The group exhibition "Exposed Fracture" proposes a sensitive and conceptual exploration of how subjectivity is transformed when it becomes art. Presented in Room 1 of Arthaus in Buenos Aires and curated by Silvia Gurfein, the exhibition brings together works by Gala Altamare, Eugenia Braconi, Mara Caffarone, Yuyo Gardiol, Carla Grunauer, and Delfina Liderjover, artists whose practices engage with a shared tension through diverse languages: the passage between the intimate and the public, between the interior and its inevitable exposure.
Far from a confessional or narcissistic logic, the selected works explore an intimacy that seeks neither vanity nor self-indulgence. Gurfein points out that what is exhibited here is not a gesture of self-affirmation, but rather a more complex and ambiguous operation, where the personal appears pierced by a fissure. In this sense, the curator resorts to the concept of “extimacy,” formulated by Jacques Lacan and developed by Jacques-Alain Miller, to consider this paradoxical zone: “the closest, the most interior, which nevertheless remains external.”

Carla Grunauer, Candy.
Extimacy, understood as a constitutive fracture of intimacy, allows us to read these works as surfaces where that fissure becomes visible. Exposing the intimate here does not imply showing a homogeneous or cohesive substance, but rather, on the contrary, revealing its unstable, fragmentary, and constantly evolving nature. The intimate appears as something traversed by losses, displacements, and transformations that occur in the transition between inside and outside.
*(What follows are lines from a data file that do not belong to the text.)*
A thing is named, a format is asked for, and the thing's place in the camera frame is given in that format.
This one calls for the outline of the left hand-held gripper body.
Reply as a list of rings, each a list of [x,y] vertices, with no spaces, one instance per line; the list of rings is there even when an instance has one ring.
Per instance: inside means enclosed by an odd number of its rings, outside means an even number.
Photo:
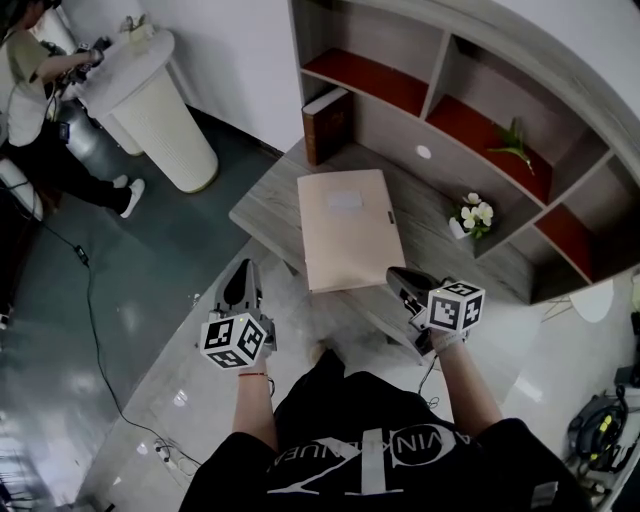
[[[213,309],[201,326],[199,351],[222,370],[252,368],[268,350],[276,350],[275,323],[262,309],[252,306],[249,273],[249,304],[226,305],[223,290],[229,278],[216,290]]]

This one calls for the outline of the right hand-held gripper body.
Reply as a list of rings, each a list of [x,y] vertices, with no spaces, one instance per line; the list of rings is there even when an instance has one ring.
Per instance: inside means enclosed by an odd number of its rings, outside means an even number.
[[[399,292],[410,312],[409,339],[425,355],[431,348],[434,330],[465,334],[482,317],[486,291],[464,281],[457,281],[428,291],[403,287]]]

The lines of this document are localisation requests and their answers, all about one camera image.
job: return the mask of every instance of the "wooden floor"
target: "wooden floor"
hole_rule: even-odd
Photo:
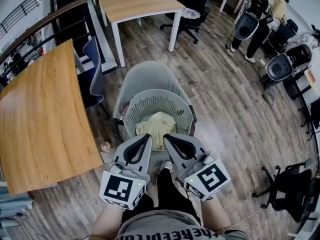
[[[211,13],[205,24],[229,36],[234,15],[219,13],[220,3],[210,1]],[[274,105],[262,98],[258,68],[244,60],[240,51],[230,53],[226,40],[200,31],[198,44],[180,34],[173,52],[168,51],[171,29],[159,30],[170,23],[164,15],[120,23],[120,37],[126,67],[104,76],[106,102],[110,111],[115,105],[122,81],[132,66],[155,60],[172,69],[192,101],[198,118],[195,137],[199,138],[215,158],[221,158],[232,182],[218,197],[236,224],[261,207],[262,200],[253,199],[252,192],[268,187],[261,166],[275,170],[308,158],[316,160],[314,140],[307,142],[303,120],[298,111],[300,101],[288,98],[281,84],[271,88]],[[113,51],[110,29],[106,30]],[[106,122],[99,107],[88,111],[96,143],[111,142],[112,124]],[[26,212],[28,222],[47,240],[83,239],[101,212],[104,204],[98,193],[104,167],[60,182],[58,186],[30,192],[34,198],[32,210]],[[43,240],[20,218],[22,226],[9,230],[13,240]],[[270,206],[256,212],[235,228],[245,231],[252,240],[285,240],[297,224],[286,211],[276,212]]]

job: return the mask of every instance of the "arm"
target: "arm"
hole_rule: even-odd
[[[124,209],[107,204],[94,222],[89,240],[115,239],[118,235]]]
[[[212,231],[229,230],[231,220],[217,197],[201,202],[203,226]]]

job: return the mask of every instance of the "gray chair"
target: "gray chair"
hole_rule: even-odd
[[[109,120],[110,115],[102,104],[102,101],[105,98],[105,89],[101,68],[101,58],[95,36],[93,36],[83,47],[83,53],[89,57],[94,66],[93,68],[78,74],[78,82],[84,108],[88,109],[99,104],[105,113],[107,120]]]
[[[126,74],[119,96],[113,110],[113,128],[115,136],[123,142],[119,135],[119,125],[123,125],[123,113],[131,98],[146,90],[162,89],[181,97],[191,109],[193,123],[197,122],[194,108],[185,91],[180,86],[171,69],[157,61],[145,61],[135,65]]]

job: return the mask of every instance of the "laundry basket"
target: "laundry basket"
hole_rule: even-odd
[[[157,112],[164,112],[172,116],[177,133],[189,135],[193,114],[188,104],[171,91],[150,89],[136,94],[130,100],[129,107],[123,116],[124,127],[129,136],[136,136],[137,124],[147,121]]]

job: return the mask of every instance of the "white sneaker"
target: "white sneaker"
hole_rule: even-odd
[[[248,58],[247,55],[246,55],[246,56],[244,56],[244,58],[245,58],[247,61],[251,62],[251,63],[255,63],[255,62],[256,62],[256,60],[255,60],[253,57],[252,57],[252,58]]]
[[[172,162],[169,160],[164,160],[160,166],[160,172],[165,168],[169,169],[170,173],[172,173],[172,169],[173,169]]]

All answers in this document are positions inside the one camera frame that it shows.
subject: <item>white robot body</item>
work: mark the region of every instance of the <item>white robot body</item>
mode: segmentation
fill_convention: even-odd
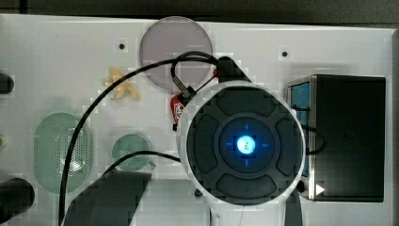
[[[264,87],[246,82],[246,81],[231,81],[215,86],[209,87],[199,92],[185,107],[183,114],[180,117],[179,125],[177,129],[177,144],[179,156],[182,161],[184,170],[186,171],[189,179],[199,189],[203,197],[209,203],[212,212],[212,224],[213,226],[256,226],[256,225],[284,225],[285,219],[285,203],[291,193],[294,191],[297,183],[300,180],[302,170],[304,168],[305,159],[305,139],[300,123],[296,118],[295,112],[289,108],[289,106],[281,100],[276,99],[282,106],[287,109],[287,112],[292,115],[295,119],[296,126],[298,126],[299,136],[301,139],[300,148],[301,159],[300,165],[295,174],[294,180],[285,188],[284,191],[280,192],[277,197],[274,197],[270,201],[255,203],[255,204],[234,204],[226,202],[211,192],[209,189],[205,189],[200,183],[199,179],[193,172],[192,166],[190,166],[189,156],[187,156],[187,138],[190,129],[190,125],[193,119],[198,114],[199,110],[212,98],[214,98],[221,90],[227,88],[251,88],[261,89],[267,93],[270,93]]]

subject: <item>gray panel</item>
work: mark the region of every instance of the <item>gray panel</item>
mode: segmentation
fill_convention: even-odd
[[[392,186],[393,186],[393,225],[399,225],[399,31],[392,37],[392,63],[393,63],[393,159],[392,159]]]

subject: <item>black cable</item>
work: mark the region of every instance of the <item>black cable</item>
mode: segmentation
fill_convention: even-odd
[[[203,59],[204,61],[202,61],[202,62],[206,62],[206,63],[213,64],[213,65],[217,66],[217,58],[215,58],[214,56],[203,53],[203,52],[191,51],[191,52],[181,54],[180,56],[178,56],[175,59],[174,62],[172,62],[172,65],[170,67],[170,76],[172,78],[176,77],[176,65],[182,61],[191,61],[190,58],[191,59]]]
[[[90,107],[88,108],[88,110],[85,112],[85,114],[83,115],[83,117],[80,119],[80,121],[78,122],[73,134],[72,134],[72,138],[71,138],[71,142],[70,142],[70,146],[68,147],[68,151],[67,151],[67,156],[65,158],[65,166],[64,169],[62,171],[62,177],[61,177],[61,185],[59,188],[59,206],[58,206],[58,225],[61,226],[62,225],[62,220],[65,217],[65,197],[66,197],[66,189],[67,189],[67,183],[68,183],[68,171],[70,169],[70,163],[72,160],[72,153],[73,153],[73,148],[75,146],[76,140],[79,136],[79,132],[81,131],[83,125],[85,124],[86,120],[88,119],[88,116],[90,115],[90,113],[94,110],[94,108],[98,105],[98,103],[109,93],[111,92],[115,87],[117,87],[120,83],[124,82],[126,79],[129,79],[133,76],[135,76],[138,73],[142,73],[145,72],[149,69],[152,68],[156,68],[162,65],[166,65],[166,64],[170,64],[175,62],[176,59],[168,59],[168,60],[163,60],[157,63],[153,63],[150,65],[147,65],[145,67],[142,67],[134,72],[128,73],[125,76],[123,76],[121,79],[119,79],[118,81],[116,81],[115,83],[113,83],[110,87],[108,87],[105,91],[103,91],[103,93],[101,93],[97,99],[90,105]]]
[[[196,92],[199,92],[202,88],[204,88],[206,85],[208,85],[208,83],[210,83],[214,78],[216,78],[216,76],[212,76],[210,79],[208,79],[208,81],[206,81],[204,84],[202,84],[202,86],[200,86]]]
[[[180,163],[180,158],[175,157],[173,155],[170,154],[166,154],[166,153],[158,153],[158,152],[152,152],[152,151],[139,151],[139,152],[135,152],[135,153],[128,153],[126,154],[124,157],[118,159],[118,161],[116,161],[114,164],[112,164],[103,174],[106,175],[108,172],[112,171],[115,167],[117,167],[120,163],[126,161],[127,159],[137,156],[137,155],[142,155],[142,154],[148,154],[148,155],[156,155],[156,156],[160,156],[160,157],[165,157],[167,159],[176,161]]]
[[[293,105],[292,109],[295,111],[311,111],[310,107],[298,107],[296,105]]]
[[[318,149],[316,149],[314,151],[309,151],[309,148],[307,148],[306,149],[306,154],[317,154],[317,153],[320,153],[321,151],[323,151],[326,148],[326,146],[327,146],[327,138],[324,135],[322,135],[319,132],[317,132],[316,128],[309,127],[308,125],[303,125],[303,124],[301,124],[301,126],[302,126],[303,129],[315,133],[317,136],[321,137],[322,140],[323,140],[323,145],[320,148],[318,148]]]

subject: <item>blue light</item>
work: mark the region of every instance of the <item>blue light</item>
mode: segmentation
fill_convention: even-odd
[[[238,151],[249,154],[255,150],[255,140],[250,136],[242,136],[237,140]]]

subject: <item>black circular top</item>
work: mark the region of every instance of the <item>black circular top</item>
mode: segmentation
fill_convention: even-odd
[[[240,142],[250,150],[240,149]],[[279,196],[297,176],[303,152],[295,119],[263,89],[223,89],[188,130],[187,157],[195,177],[213,196],[233,204]]]

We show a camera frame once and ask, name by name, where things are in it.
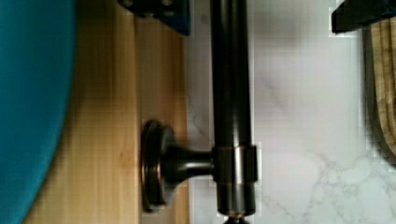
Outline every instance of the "wooden panel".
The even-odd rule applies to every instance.
[[[139,26],[138,33],[135,39],[134,16],[117,1],[78,0],[76,68],[64,131],[25,223],[145,222],[139,135],[143,121],[157,118],[186,139],[184,49],[182,37],[156,21]],[[188,210],[184,186],[173,208],[150,223],[188,223]]]
[[[139,20],[137,23],[137,70],[142,94],[141,118],[160,119],[170,124],[177,139],[186,146],[186,79],[184,38],[159,22]],[[158,214],[144,214],[143,223],[189,222],[188,185],[183,183],[173,205]]]
[[[391,19],[375,23],[365,35],[368,112],[377,141],[386,154],[396,154],[395,22]]]

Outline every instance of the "metal screw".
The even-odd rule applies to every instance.
[[[166,17],[171,17],[171,16],[175,15],[175,12],[173,12],[173,11],[165,11],[163,13],[163,15],[166,16]]]
[[[121,0],[120,3],[124,7],[131,7],[134,4],[134,1],[133,0]]]
[[[154,17],[154,13],[152,12],[146,12],[145,17]]]
[[[161,1],[164,6],[169,7],[170,5],[173,4],[173,0],[162,0]]]

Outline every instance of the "teal object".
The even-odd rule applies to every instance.
[[[21,223],[62,131],[75,49],[74,0],[0,2],[0,223]]]

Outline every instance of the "towel bar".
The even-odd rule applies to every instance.
[[[169,8],[151,0],[151,8],[136,9],[143,2],[119,1],[133,13],[139,11],[137,15],[155,12],[160,20]],[[182,2],[175,1],[174,7]],[[227,223],[245,223],[244,217],[256,210],[258,179],[257,152],[251,143],[247,0],[212,1],[211,9],[215,145],[210,152],[188,150],[177,143],[172,128],[155,119],[147,122],[141,135],[143,205],[157,211],[172,201],[180,182],[213,175],[218,211],[230,217]]]

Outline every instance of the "marble wall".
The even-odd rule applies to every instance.
[[[213,146],[209,1],[193,2],[189,140]],[[248,0],[257,213],[251,223],[396,223],[396,174],[373,138],[361,33],[334,36],[335,0]],[[211,178],[191,180],[191,223],[222,223]]]

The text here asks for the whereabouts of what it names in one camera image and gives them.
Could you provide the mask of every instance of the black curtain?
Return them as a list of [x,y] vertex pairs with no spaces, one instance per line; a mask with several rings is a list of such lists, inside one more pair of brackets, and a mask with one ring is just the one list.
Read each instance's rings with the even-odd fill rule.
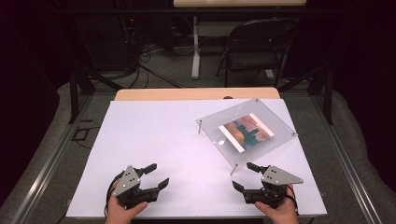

In this process of correspondence—or friction—between the internal and the external, something is lost and something is materialized. The exhibition is situated precisely on this threshold: it shows what has managed to cross the line between subjective experience and its perceptible form, and at the same time exposes the marks that this crossing leaves. The works bear the traces of this passage, of this always incomplete translation from the intangible to the concrete.
Exposed Fracture thus stages a series of central questions of contemporary art: what happens when an idea, an experience, or an affection becomes matter? How are the intimate and the domestic articulated with the exhibition space? What transformations occur when the subjective is offered to the gaze of the other? Between inside and outside, between the private and the public, the exhibition proposes a territory of transit where subjectivity is not affirmed as a closed identity, but as a field traversed by tensions, displacements, and productive fractures.